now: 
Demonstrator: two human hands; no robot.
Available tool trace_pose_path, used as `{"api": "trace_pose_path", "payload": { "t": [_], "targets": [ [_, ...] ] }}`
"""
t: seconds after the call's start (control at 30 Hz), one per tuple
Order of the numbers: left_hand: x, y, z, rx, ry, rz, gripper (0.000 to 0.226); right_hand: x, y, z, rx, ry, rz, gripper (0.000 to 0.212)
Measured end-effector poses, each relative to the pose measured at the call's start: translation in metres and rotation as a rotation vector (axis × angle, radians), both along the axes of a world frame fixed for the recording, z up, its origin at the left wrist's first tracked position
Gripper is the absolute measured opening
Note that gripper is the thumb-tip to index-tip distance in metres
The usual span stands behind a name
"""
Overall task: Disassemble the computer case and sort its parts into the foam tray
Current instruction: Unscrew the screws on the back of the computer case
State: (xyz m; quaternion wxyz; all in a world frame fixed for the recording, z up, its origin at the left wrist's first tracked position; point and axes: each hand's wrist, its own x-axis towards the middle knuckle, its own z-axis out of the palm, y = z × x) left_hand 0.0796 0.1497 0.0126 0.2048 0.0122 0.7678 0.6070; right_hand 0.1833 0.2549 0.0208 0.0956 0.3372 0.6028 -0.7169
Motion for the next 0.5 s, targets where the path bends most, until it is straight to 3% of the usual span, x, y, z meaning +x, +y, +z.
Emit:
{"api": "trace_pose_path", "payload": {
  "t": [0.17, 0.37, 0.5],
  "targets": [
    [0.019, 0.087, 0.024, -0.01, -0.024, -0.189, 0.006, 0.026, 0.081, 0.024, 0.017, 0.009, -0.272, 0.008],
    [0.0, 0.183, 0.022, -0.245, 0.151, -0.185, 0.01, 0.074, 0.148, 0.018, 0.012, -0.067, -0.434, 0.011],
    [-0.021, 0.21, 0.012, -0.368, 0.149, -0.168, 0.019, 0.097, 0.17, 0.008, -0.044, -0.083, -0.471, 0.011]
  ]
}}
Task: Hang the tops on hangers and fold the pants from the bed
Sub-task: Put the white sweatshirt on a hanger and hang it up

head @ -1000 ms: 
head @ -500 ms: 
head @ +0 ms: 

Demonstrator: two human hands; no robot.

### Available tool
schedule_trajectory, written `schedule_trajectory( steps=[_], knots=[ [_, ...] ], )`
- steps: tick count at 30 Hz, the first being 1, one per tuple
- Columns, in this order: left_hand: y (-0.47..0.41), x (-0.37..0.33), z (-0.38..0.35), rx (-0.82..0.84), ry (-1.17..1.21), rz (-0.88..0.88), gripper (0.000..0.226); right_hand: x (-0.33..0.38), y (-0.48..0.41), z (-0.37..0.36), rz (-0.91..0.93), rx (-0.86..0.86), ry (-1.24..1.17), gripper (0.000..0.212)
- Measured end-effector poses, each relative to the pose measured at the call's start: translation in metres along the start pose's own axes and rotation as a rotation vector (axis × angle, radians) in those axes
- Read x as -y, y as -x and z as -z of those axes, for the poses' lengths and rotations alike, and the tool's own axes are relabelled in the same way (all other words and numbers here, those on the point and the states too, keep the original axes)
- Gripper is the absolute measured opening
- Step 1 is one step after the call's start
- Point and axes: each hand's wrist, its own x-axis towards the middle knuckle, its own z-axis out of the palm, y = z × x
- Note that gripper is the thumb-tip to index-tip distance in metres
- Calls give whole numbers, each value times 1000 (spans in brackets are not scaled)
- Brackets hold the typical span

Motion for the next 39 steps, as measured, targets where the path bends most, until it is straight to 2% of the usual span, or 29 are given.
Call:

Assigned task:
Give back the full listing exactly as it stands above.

Output below:
now: 
Demonstrator: two human hands; no robot.
Available tool trace_pose_path, used as `{"api": "trace_pose_path", "payload": { "t": [_], "targets": [ [_, ...] ] }}`
"""
t: seconds after the call's start (control at 30 Hz), one per tuple
Order of the numbers: left_hand: x, y, z, rx, ry, rz, gripper (0.000 to 0.226); right_hand: x, y, z, rx, ry, rz, gripper (0.000 to 0.212)
Measured end-effector poses, each relative to the pose measured at the call's start: translation in metres and rotation as a rotation vector (axis × angle, radians), both along the axes of a world frame fixed for the recording, z up, its origin at the left wrist's first tracked position
Gripper is the absolute measured opening
Note that gripper is the thumb-tip to index-tip distance in metres
The usual span stands behind a name
"""
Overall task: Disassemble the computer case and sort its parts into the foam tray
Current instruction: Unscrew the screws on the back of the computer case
State: (xyz m; quaternion wxyz; all in a world frame fixed for the recording, z up, its origin at the left wrist's first tracked position; point and axes: each hand's wrist, its own x-axis towards the middle knuckle, its own z-axis out of the palm, y = z × x) left_hand 0.0796 0.1497 0.0126 0.2048 0.0122 0.7678 0.6070; right_hand 0.1833 0.2549 0.0208 0.0956 0.3372 0.6028 -0.7169
Motion for the next 0.5 s, targets where the path bends most, until it is straight to 3% of the usual span, x, y, z meaning +x, +y, +z.
Emit:
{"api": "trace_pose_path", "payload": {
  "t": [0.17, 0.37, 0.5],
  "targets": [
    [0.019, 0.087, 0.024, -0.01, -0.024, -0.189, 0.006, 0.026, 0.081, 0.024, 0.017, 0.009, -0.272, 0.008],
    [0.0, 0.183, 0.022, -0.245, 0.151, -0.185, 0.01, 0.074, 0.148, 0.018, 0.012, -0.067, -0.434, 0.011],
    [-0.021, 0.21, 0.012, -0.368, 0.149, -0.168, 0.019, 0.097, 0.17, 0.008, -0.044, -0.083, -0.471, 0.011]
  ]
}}
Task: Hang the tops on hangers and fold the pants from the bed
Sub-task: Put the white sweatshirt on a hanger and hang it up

head @ -1000 ms: 
head @ -500 ms: 
head @ +0 ms: 

Demonstrator: two human hands; no robot.

### Available tool
schedule_trajectory, written `schedule_trajectory( steps=[_], knots=[ [_, ...] ], )`
- steps: tick count at 30 Hz, the first being 1, one per tuple
- Columns, in this order: left_hand: y (-0.47..0.41), x (-0.37..0.33), z (-0.38..0.35), rx (-0.82..0.84), ry (-1.17..1.21), rz (-0.88..0.88), gripper (0.000..0.226); right_hand: x (-0.33..0.38), y (-0.48..0.41), z (-0.37..0.36), rz (-0.91..0.93), rx (-0.86..0.86), ry (-1.24..1.17), gripper (0.000..0.212)
- Measured end-effector poses, each relative to the pose measured at the call's start: translation in metres along the start pose's own axes and rotation as a rotation vector (axis × angle, radians) in those axes
- Read x as -y, y as -x and z as -z of those axes, for the poses' lengths and rotations alike, and the tool's own axes are relabelled in the same way (all other words and numbers here, those on the point and the states too, keep the original axes)
- Gripper is the absolute measured opening
- Step 1 is one step after the call's start
- Point and axes: each hand's wrist, its own x-axis towards the middle knuckle, its own z-axis out of the palm, y = z × x
- Note that gripper is the thumb-tip to index-tip distance in metres
- Calls give whole numbers, each value times 1000 (spans in brackets are not scaled)
- Brackets hold the typical span

Motion for the next 39 steps, as measured, targets where the path bends most, until it is straight to 2% of the usual span, or 29 are given.
Call:

The exercise has nothing more to it.